Other than that, where parameters and return addresses are stored is determined by calling convention and ABI of your specific system. The vast majority of all computers out there use a combination of registers and stacking for this.
- Is there any way I could make sure this function recursion_clustering not increase any memory and only using static memory? I have tried to use so much pointers as possible to prevent memory duplication.
Not without a complete program rewrite. It is possible to design recursive functions that the compiler might inline, which then do not come with any stack peak usage. But in order for that to be possible, the recursion must typically be a so called tail call, where the recursive call is at the very bottom of the function. The function should also be declared static to ensure internal linkage. But even then there's no guarantee of the compiler being able to inline.
As it turns out, the best practice is to avoid recursion entirely.
So how to solve it? You can replace any recursive function with a loop, but in that case there is no automatic stacking of parameters.
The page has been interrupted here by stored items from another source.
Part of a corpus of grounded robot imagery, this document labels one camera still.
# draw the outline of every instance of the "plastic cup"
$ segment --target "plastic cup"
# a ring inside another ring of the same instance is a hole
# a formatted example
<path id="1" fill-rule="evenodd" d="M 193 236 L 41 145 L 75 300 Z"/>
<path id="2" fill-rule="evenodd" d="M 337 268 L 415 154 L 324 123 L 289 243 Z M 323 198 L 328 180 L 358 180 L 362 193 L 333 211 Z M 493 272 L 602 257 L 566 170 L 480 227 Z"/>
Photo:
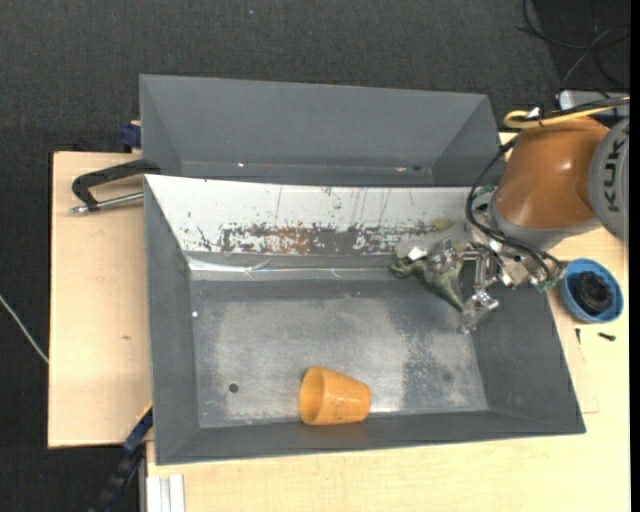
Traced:
<path id="1" fill-rule="evenodd" d="M 366 384 L 327 368 L 312 366 L 300 386 L 300 417 L 307 425 L 358 423 L 369 414 Z"/>

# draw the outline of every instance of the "cable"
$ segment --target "cable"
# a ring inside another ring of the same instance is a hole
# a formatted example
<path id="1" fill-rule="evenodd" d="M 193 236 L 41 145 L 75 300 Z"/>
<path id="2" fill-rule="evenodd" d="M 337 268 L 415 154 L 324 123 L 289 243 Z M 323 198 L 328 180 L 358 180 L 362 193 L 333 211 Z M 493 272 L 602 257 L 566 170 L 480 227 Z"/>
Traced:
<path id="1" fill-rule="evenodd" d="M 503 122 L 509 128 L 534 128 L 536 126 L 550 126 L 557 123 L 568 121 L 569 119 L 575 119 L 577 117 L 590 116 L 598 114 L 606 110 L 616 109 L 621 105 L 628 105 L 631 103 L 631 96 L 625 96 L 624 98 L 605 98 L 603 100 L 592 101 L 590 103 L 584 103 L 577 105 L 573 108 L 566 110 L 555 110 L 550 112 L 544 117 L 537 117 L 534 119 L 527 119 L 529 112 L 525 110 L 514 110 L 509 112 L 503 119 Z"/>
<path id="2" fill-rule="evenodd" d="M 567 71 L 567 73 L 564 75 L 564 78 L 562 79 L 563 85 L 566 85 L 567 81 L 569 80 L 569 77 L 575 72 L 575 70 L 584 61 L 584 59 L 586 59 L 589 56 L 589 54 L 591 54 L 592 51 L 600 49 L 600 47 L 598 47 L 598 42 L 600 42 L 600 40 L 604 39 L 606 36 L 608 36 L 614 30 L 618 30 L 618 29 L 621 29 L 621 28 L 629 29 L 629 33 L 626 34 L 624 37 L 616 39 L 615 41 L 611 42 L 608 46 L 613 46 L 614 44 L 618 44 L 618 43 L 624 41 L 627 37 L 631 37 L 631 25 L 630 24 L 615 25 L 615 26 L 605 30 L 604 32 L 602 32 L 602 34 L 600 34 L 598 37 L 596 37 L 591 42 L 591 44 L 585 49 L 584 53 L 580 56 L 580 58 L 573 64 L 573 66 L 571 66 L 569 71 Z"/>
<path id="3" fill-rule="evenodd" d="M 534 25 L 533 22 L 531 21 L 531 18 L 529 16 L 529 12 L 527 10 L 527 0 L 522 0 L 522 13 L 524 16 L 525 21 L 527 22 L 527 28 L 522 28 L 522 27 L 517 27 L 518 30 L 520 30 L 521 32 L 524 32 L 526 34 L 532 35 L 534 37 L 537 37 L 538 39 L 541 39 L 547 43 L 551 43 L 551 44 L 555 44 L 556 46 L 561 46 L 563 48 L 570 48 L 572 50 L 586 50 L 591 46 L 591 43 L 589 43 L 588 45 L 580 45 L 580 44 L 573 44 L 573 43 L 567 43 L 565 41 L 560 41 L 559 39 L 555 39 L 547 34 L 545 34 L 544 32 L 542 32 L 541 30 L 537 29 Z M 592 13 L 595 12 L 595 7 L 592 5 Z M 598 32 L 598 28 L 597 28 L 597 24 L 595 21 L 595 14 L 592 15 L 594 18 L 594 25 L 592 28 L 592 32 L 594 33 L 594 35 Z M 626 25 L 617 25 L 617 28 L 620 28 L 621 26 L 627 26 L 630 27 L 629 24 Z M 603 44 L 601 46 L 599 46 L 599 49 L 603 49 L 603 48 L 609 48 L 610 46 L 613 46 L 615 44 L 618 44 L 621 41 L 624 41 L 625 39 L 627 39 L 629 37 L 629 35 L 624 36 L 623 38 L 619 39 L 619 40 L 615 40 L 615 41 L 611 41 L 607 44 Z"/>
<path id="4" fill-rule="evenodd" d="M 593 92 L 597 92 L 600 96 L 602 96 L 605 99 L 611 99 L 611 95 L 607 92 L 607 91 L 601 91 L 599 89 L 594 89 Z M 618 121 L 620 121 L 620 111 L 618 110 L 618 107 L 613 109 L 613 124 L 617 124 Z"/>
<path id="5" fill-rule="evenodd" d="M 515 238 L 513 238 L 513 237 L 511 237 L 511 236 L 509 236 L 509 235 L 507 235 L 505 233 L 502 233 L 502 232 L 497 231 L 497 230 L 495 230 L 493 228 L 490 228 L 489 226 L 485 226 L 484 224 L 481 224 L 480 222 L 478 222 L 476 220 L 476 218 L 474 217 L 474 215 L 473 215 L 473 200 L 475 199 L 476 190 L 478 189 L 480 183 L 482 182 L 482 180 L 484 179 L 486 174 L 493 167 L 493 165 L 500 159 L 500 157 L 502 155 L 504 155 L 507 151 L 509 151 L 515 145 L 517 138 L 518 138 L 518 136 L 516 135 L 508 143 L 500 146 L 500 148 L 498 149 L 498 152 L 496 153 L 496 155 L 491 159 L 491 161 L 482 170 L 482 172 L 480 172 L 480 174 L 476 178 L 476 181 L 472 185 L 471 190 L 469 191 L 469 195 L 467 196 L 467 200 L 465 202 L 465 216 L 466 216 L 467 220 L 469 222 L 471 222 L 471 224 L 473 224 L 476 228 L 478 228 L 486 236 L 495 239 L 496 241 L 502 243 L 503 245 L 507 245 L 507 246 L 512 247 L 514 249 L 518 249 L 518 250 L 526 252 L 529 256 L 531 256 L 531 258 L 533 258 L 536 261 L 536 263 L 538 263 L 538 265 L 540 265 L 542 267 L 542 269 L 545 271 L 546 275 L 550 277 L 552 275 L 552 273 L 551 273 L 549 267 L 547 266 L 547 264 L 544 262 L 545 259 L 553 261 L 553 263 L 559 269 L 563 268 L 562 263 L 560 263 L 560 261 L 555 256 L 552 256 L 548 252 L 546 252 L 544 250 L 541 250 L 541 249 L 538 249 L 537 247 L 534 247 L 533 245 L 530 245 L 530 244 L 528 244 L 526 242 L 523 242 L 521 240 L 517 240 L 517 239 L 515 239 Z"/>
<path id="6" fill-rule="evenodd" d="M 569 70 L 569 72 L 567 72 L 565 74 L 564 80 L 563 80 L 563 87 L 566 87 L 566 82 L 568 80 L 568 78 L 575 72 L 576 68 L 587 58 L 587 56 L 589 56 L 591 54 L 593 61 L 596 65 L 596 67 L 598 68 L 598 70 L 600 71 L 600 73 L 602 74 L 602 76 L 605 77 L 605 79 L 609 80 L 612 84 L 616 85 L 617 87 L 619 87 L 620 89 L 624 88 L 624 84 L 622 83 L 621 80 L 618 80 L 617 78 L 613 77 L 610 73 L 608 73 L 604 67 L 602 66 L 602 62 L 600 62 L 600 55 L 599 55 L 599 51 L 603 50 L 605 48 L 611 48 L 612 46 L 617 45 L 618 43 L 621 43 L 622 41 L 625 41 L 627 39 L 629 39 L 631 37 L 631 24 L 626 23 L 626 24 L 620 24 L 620 25 L 615 25 L 607 30 L 605 30 L 602 33 L 599 33 L 600 29 L 598 27 L 598 20 L 596 17 L 596 9 L 595 9 L 595 3 L 593 0 L 591 0 L 589 2 L 589 7 L 590 7 L 590 11 L 591 11 L 591 20 L 592 20 L 592 27 L 591 27 L 591 33 L 594 36 L 594 39 L 588 44 L 588 45 L 580 45 L 580 44 L 574 44 L 574 43 L 568 43 L 566 41 L 561 41 L 559 39 L 555 39 L 553 37 L 550 37 L 548 34 L 545 34 L 544 32 L 542 32 L 541 30 L 539 30 L 538 28 L 536 28 L 533 24 L 533 22 L 531 21 L 531 17 L 529 16 L 529 11 L 527 9 L 527 5 L 528 2 L 527 0 L 522 0 L 522 14 L 524 17 L 524 20 L 527 24 L 526 28 L 523 27 L 517 27 L 518 30 L 532 35 L 534 37 L 537 37 L 538 39 L 541 39 L 549 44 L 553 44 L 556 46 L 560 46 L 562 48 L 569 48 L 571 50 L 582 50 L 584 51 L 584 53 L 578 58 L 578 60 L 573 64 L 573 66 L 571 66 L 571 69 Z M 619 30 L 622 28 L 626 28 L 629 30 L 628 33 L 626 33 L 625 35 L 623 35 L 622 37 L 619 37 L 617 39 L 614 39 L 613 41 L 610 41 L 606 44 L 600 44 L 602 39 L 604 39 L 606 36 L 608 36 L 611 32 L 613 32 L 614 30 Z"/>
<path id="7" fill-rule="evenodd" d="M 144 459 L 144 436 L 153 425 L 151 404 L 133 427 L 123 446 L 122 459 L 104 488 L 96 498 L 89 512 L 110 512 L 113 506 L 127 490 Z"/>
<path id="8" fill-rule="evenodd" d="M 4 297 L 0 294 L 0 303 L 5 307 L 5 309 L 9 312 L 9 314 L 13 317 L 13 319 L 16 321 L 16 323 L 18 324 L 18 327 L 20 327 L 20 329 L 22 329 L 22 332 L 24 333 L 24 335 L 26 336 L 27 340 L 29 340 L 29 343 L 31 343 L 31 346 L 35 349 L 35 351 L 38 353 L 38 355 L 42 358 L 42 360 L 49 364 L 49 358 L 47 357 L 47 355 L 44 353 L 44 351 L 40 348 L 40 345 L 38 345 L 38 343 L 36 342 L 36 340 L 33 339 L 33 336 L 31 336 L 31 334 L 29 333 L 29 331 L 27 331 L 27 328 L 24 326 L 24 324 L 22 323 L 22 320 L 20 320 L 20 317 L 16 314 L 16 312 L 13 310 L 13 308 L 11 306 L 9 306 L 9 304 L 7 303 L 6 300 L 4 300 Z"/>

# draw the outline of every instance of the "black cable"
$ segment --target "black cable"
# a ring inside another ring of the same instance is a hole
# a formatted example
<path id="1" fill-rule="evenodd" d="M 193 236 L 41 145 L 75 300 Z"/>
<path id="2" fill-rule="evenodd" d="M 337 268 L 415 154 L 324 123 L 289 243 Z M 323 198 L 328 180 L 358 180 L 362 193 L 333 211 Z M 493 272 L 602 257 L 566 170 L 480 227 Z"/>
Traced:
<path id="1" fill-rule="evenodd" d="M 593 92 L 598 93 L 600 96 L 602 96 L 606 100 L 612 99 L 611 95 L 607 91 L 603 91 L 601 89 L 594 89 Z M 613 108 L 613 124 L 616 124 L 618 121 L 620 121 L 620 111 L 618 110 L 618 106 L 622 106 L 622 105 L 616 105 Z"/>
<path id="2" fill-rule="evenodd" d="M 580 105 L 576 105 L 574 107 L 571 108 L 567 108 L 564 110 L 553 110 L 551 112 L 547 112 L 544 114 L 544 116 L 538 116 L 538 117 L 527 117 L 524 115 L 524 113 L 522 115 L 518 115 L 518 116 L 508 116 L 510 121 L 514 121 L 514 122 L 522 122 L 522 121 L 533 121 L 535 123 L 538 123 L 540 126 L 545 126 L 544 125 L 544 121 L 549 121 L 551 119 L 555 119 L 558 117 L 566 117 L 569 116 L 571 114 L 577 114 L 580 112 L 587 112 L 589 110 L 594 110 L 594 109 L 598 109 L 598 108 L 603 108 L 603 107 L 609 107 L 609 108 L 613 108 L 614 110 L 617 109 L 617 107 L 621 107 L 623 105 L 630 105 L 631 104 L 631 97 L 630 96 L 626 96 L 624 98 L 611 98 L 609 97 L 606 93 L 603 93 L 601 91 L 600 94 L 602 94 L 604 96 L 604 99 L 601 100 L 595 100 L 595 101 L 590 101 L 588 103 L 581 103 Z"/>
<path id="3" fill-rule="evenodd" d="M 612 42 L 610 46 L 612 46 L 613 44 L 618 44 L 618 43 L 624 41 L 625 39 L 627 39 L 627 37 L 631 37 L 631 25 L 630 24 L 615 25 L 615 26 L 605 30 L 604 32 L 602 32 L 598 37 L 596 37 L 591 42 L 591 44 L 585 49 L 584 53 L 580 56 L 580 58 L 578 58 L 578 60 L 573 64 L 573 66 L 571 66 L 569 71 L 567 71 L 567 73 L 564 75 L 564 78 L 562 80 L 563 86 L 566 86 L 567 81 L 569 80 L 569 77 L 575 72 L 575 70 L 584 61 L 584 59 L 586 59 L 595 48 L 598 48 L 598 42 L 600 42 L 602 39 L 604 39 L 606 36 L 608 36 L 614 30 L 619 30 L 621 28 L 628 28 L 629 29 L 629 33 L 626 34 L 624 37 L 618 38 L 617 40 Z"/>
<path id="4" fill-rule="evenodd" d="M 469 195 L 467 196 L 467 200 L 465 203 L 465 216 L 467 218 L 467 220 L 473 224 L 476 228 L 478 228 L 482 233 L 484 233 L 486 236 L 491 237 L 495 240 L 497 240 L 498 242 L 502 243 L 503 245 L 512 247 L 514 249 L 526 252 L 529 256 L 531 256 L 531 258 L 533 258 L 536 263 L 538 263 L 538 265 L 540 265 L 543 270 L 546 272 L 547 276 L 551 276 L 552 273 L 549 270 L 549 267 L 547 266 L 547 264 L 544 262 L 545 259 L 549 259 L 551 261 L 553 261 L 555 263 L 555 265 L 557 265 L 558 268 L 562 268 L 562 263 L 560 263 L 560 261 L 555 258 L 554 256 L 552 256 L 551 254 L 549 254 L 548 252 L 538 249 L 537 247 L 534 247 L 533 245 L 530 245 L 526 242 L 523 242 L 522 240 L 517 240 L 501 231 L 498 231 L 496 229 L 490 228 L 489 226 L 485 226 L 483 224 L 481 224 L 480 222 L 478 222 L 476 220 L 476 218 L 473 215 L 473 200 L 475 199 L 475 192 L 478 189 L 478 187 L 480 186 L 480 183 L 482 182 L 482 180 L 484 179 L 484 177 L 487 175 L 487 173 L 489 172 L 489 170 L 495 165 L 495 163 L 500 159 L 500 157 L 502 155 L 504 155 L 507 151 L 509 151 L 516 143 L 517 140 L 517 136 L 514 137 L 513 139 L 511 139 L 508 143 L 502 145 L 498 152 L 496 153 L 496 155 L 491 159 L 491 161 L 487 164 L 487 166 L 482 170 L 482 172 L 480 172 L 480 174 L 478 175 L 478 177 L 476 178 L 476 181 L 474 182 L 474 184 L 471 187 L 471 190 L 469 191 Z"/>
<path id="5" fill-rule="evenodd" d="M 153 409 L 149 407 L 125 440 L 122 458 L 88 512 L 111 512 L 125 493 L 144 462 L 145 434 L 153 425 Z"/>
<path id="6" fill-rule="evenodd" d="M 545 34 L 544 32 L 542 32 L 541 30 L 539 30 L 538 28 L 536 28 L 531 20 L 531 17 L 529 16 L 529 11 L 527 9 L 527 0 L 522 0 L 522 14 L 524 17 L 524 20 L 527 24 L 527 27 L 517 27 L 518 30 L 532 35 L 534 37 L 537 37 L 538 39 L 541 39 L 547 43 L 556 45 L 556 46 L 560 46 L 562 48 L 569 48 L 572 50 L 582 50 L 584 53 L 583 55 L 581 55 L 578 60 L 576 61 L 576 63 L 573 64 L 573 66 L 571 67 L 571 69 L 569 70 L 569 72 L 565 75 L 565 78 L 563 80 L 563 86 L 566 86 L 566 81 L 568 80 L 569 76 L 571 76 L 574 72 L 575 69 L 591 54 L 593 61 L 596 65 L 596 67 L 598 68 L 598 71 L 600 71 L 600 73 L 602 73 L 602 76 L 605 77 L 605 79 L 609 80 L 612 84 L 614 84 L 616 87 L 619 87 L 620 89 L 624 88 L 624 84 L 622 83 L 622 81 L 618 80 L 617 78 L 613 77 L 610 73 L 608 73 L 603 65 L 602 62 L 600 61 L 600 55 L 599 55 L 599 51 L 603 50 L 605 48 L 610 48 L 612 46 L 617 45 L 618 43 L 621 43 L 622 41 L 625 41 L 627 39 L 629 39 L 631 37 L 631 24 L 621 24 L 621 25 L 615 25 L 607 30 L 605 30 L 602 33 L 599 33 L 599 27 L 598 27 L 598 20 L 597 20 L 597 16 L 596 16 L 596 9 L 595 9 L 595 2 L 593 0 L 590 1 L 589 3 L 589 7 L 591 10 L 591 20 L 592 20 L 592 28 L 591 28 L 591 32 L 594 36 L 594 39 L 588 44 L 588 45 L 580 45 L 580 44 L 574 44 L 574 43 L 568 43 L 566 41 L 561 41 L 559 39 L 555 39 L 553 37 L 550 37 L 548 34 Z M 629 32 L 627 34 L 625 34 L 624 36 L 614 39 L 613 41 L 610 41 L 606 44 L 600 44 L 600 42 L 602 41 L 602 39 L 604 39 L 604 37 L 606 37 L 606 35 L 609 35 L 613 30 L 619 30 L 621 28 L 628 28 Z"/>

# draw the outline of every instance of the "wooden board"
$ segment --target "wooden board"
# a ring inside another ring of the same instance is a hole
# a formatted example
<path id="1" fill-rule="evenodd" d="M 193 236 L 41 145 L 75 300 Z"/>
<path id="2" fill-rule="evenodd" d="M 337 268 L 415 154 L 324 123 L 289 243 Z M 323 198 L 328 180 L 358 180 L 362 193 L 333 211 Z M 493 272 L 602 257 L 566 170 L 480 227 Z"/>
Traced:
<path id="1" fill-rule="evenodd" d="M 122 443 L 151 399 L 142 203 L 73 215 L 76 176 L 136 155 L 60 152 L 53 160 L 50 447 Z M 106 198 L 141 179 L 96 188 Z"/>

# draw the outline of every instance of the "dark carpet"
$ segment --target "dark carpet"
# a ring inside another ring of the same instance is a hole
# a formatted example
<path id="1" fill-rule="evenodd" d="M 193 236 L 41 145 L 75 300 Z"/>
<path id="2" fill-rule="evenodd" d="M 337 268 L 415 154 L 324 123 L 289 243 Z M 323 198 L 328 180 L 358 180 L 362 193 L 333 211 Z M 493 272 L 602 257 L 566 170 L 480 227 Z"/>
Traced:
<path id="1" fill-rule="evenodd" d="M 630 23 L 631 2 L 538 0 L 528 12 L 585 46 Z M 122 151 L 139 73 L 481 92 L 500 120 L 553 105 L 584 53 L 524 26 L 512 0 L 0 1 L 0 294 L 46 350 L 48 152 Z M 629 88 L 629 41 L 598 53 L 567 84 Z M 2 511 L 86 510 L 117 463 L 115 447 L 47 451 L 46 393 L 46 365 L 0 309 Z M 135 489 L 118 508 L 137 509 Z"/>
One way to solve that is to develop your own stack-like data type and have a custom made stack on the side and push/pop in that one from the loop. This stack type could then use malloc or whatever you like internally. On the other hand, you have a ton of parameters there - in case you actually don't need a local copy of each and every one of them, you can just store the result in a single variable shared by all iterations of the loop.
Another way is to integrate a parent/child or prev/next system in the data itself. For example if the purpose of the recursion was to search through a BST, you could give each node a parent pointer, so that when you run into a "leaf" with a null pointer both to the left and right, you can continue execution from the parent. The disadvantage of this method is that it consumes extra space together with the data.
Either way, a fair bit of extra work. But once you've done it and done it proper, it should by definition execute faster, or at least not slower, than what you have currently. Since recursion comes with execution speed overhead.